*WHAT TO WORK ON:*
Your task is to write out exactly the lines of the listing below, from the first down to the line that holds "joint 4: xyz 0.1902".

*SUPPLIED INFORMATION:*
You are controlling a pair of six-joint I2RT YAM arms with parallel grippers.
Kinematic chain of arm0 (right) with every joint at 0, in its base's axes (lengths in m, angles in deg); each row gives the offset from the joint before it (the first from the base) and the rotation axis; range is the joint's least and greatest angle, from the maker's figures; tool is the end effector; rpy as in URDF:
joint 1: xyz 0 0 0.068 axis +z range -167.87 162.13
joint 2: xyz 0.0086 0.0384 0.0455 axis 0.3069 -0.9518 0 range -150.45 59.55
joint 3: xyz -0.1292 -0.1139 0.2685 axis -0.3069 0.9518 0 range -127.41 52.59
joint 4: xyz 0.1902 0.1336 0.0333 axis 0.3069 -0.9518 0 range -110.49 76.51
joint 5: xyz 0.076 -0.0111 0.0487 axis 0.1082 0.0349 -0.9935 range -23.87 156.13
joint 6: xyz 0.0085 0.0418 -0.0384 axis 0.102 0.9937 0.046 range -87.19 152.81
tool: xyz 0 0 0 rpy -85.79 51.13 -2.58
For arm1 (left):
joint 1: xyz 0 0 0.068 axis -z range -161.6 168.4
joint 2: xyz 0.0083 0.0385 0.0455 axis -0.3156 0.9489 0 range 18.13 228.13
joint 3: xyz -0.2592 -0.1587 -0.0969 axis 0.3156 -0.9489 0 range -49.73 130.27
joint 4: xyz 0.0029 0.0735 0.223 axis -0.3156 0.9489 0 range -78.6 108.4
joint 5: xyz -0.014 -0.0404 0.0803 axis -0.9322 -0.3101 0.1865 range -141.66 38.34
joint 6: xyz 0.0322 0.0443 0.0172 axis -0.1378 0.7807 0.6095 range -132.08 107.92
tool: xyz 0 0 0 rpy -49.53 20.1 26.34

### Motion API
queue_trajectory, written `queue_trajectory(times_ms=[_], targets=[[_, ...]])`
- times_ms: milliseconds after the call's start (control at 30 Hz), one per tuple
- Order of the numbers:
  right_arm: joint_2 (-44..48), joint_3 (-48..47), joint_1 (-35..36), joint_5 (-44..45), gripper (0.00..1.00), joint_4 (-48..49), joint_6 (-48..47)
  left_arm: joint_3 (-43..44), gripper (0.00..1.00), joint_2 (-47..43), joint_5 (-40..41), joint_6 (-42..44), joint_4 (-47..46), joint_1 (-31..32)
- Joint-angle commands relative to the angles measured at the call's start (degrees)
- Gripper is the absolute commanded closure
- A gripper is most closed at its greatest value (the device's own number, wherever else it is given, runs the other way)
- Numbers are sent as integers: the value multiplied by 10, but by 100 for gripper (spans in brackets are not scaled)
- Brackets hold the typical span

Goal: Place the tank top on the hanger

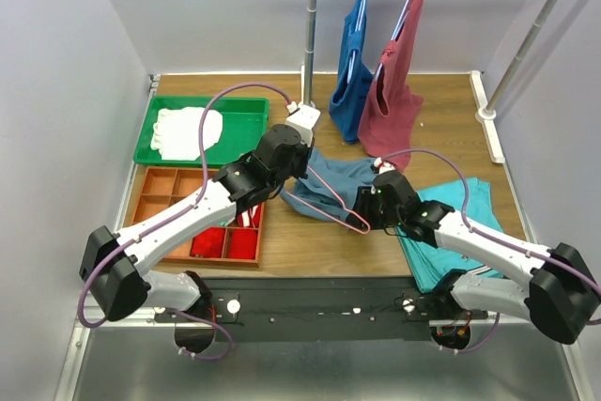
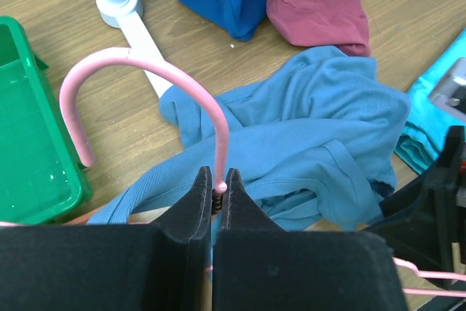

*RESPONSE:*
You are controlling a pair of six-joint I2RT YAM arms with parallel grippers.
Kinematic chain of arm0 (right) with every joint at 0, in its base's axes (lengths in m, angles in deg); each row gives the offset from the joint before it (the first from the base) and the rotation axis; range is the joint's least and greatest angle, from the maker's figures; tool is the end effector; rpy as in URDF:
joint 1: xyz 0 0 0.068 axis +z range -167.87 162.13
joint 2: xyz 0.0086 0.0384 0.0455 axis 0.3069 -0.9518 0 range -150.45 59.55
joint 3: xyz -0.1292 -0.1139 0.2685 axis -0.3069 0.9518 0 range -127.41 52.59
joint 4: xyz 0.1902 0.1336 0.0333 axis 0.3069 -0.9518 0 range -110.49 76.51

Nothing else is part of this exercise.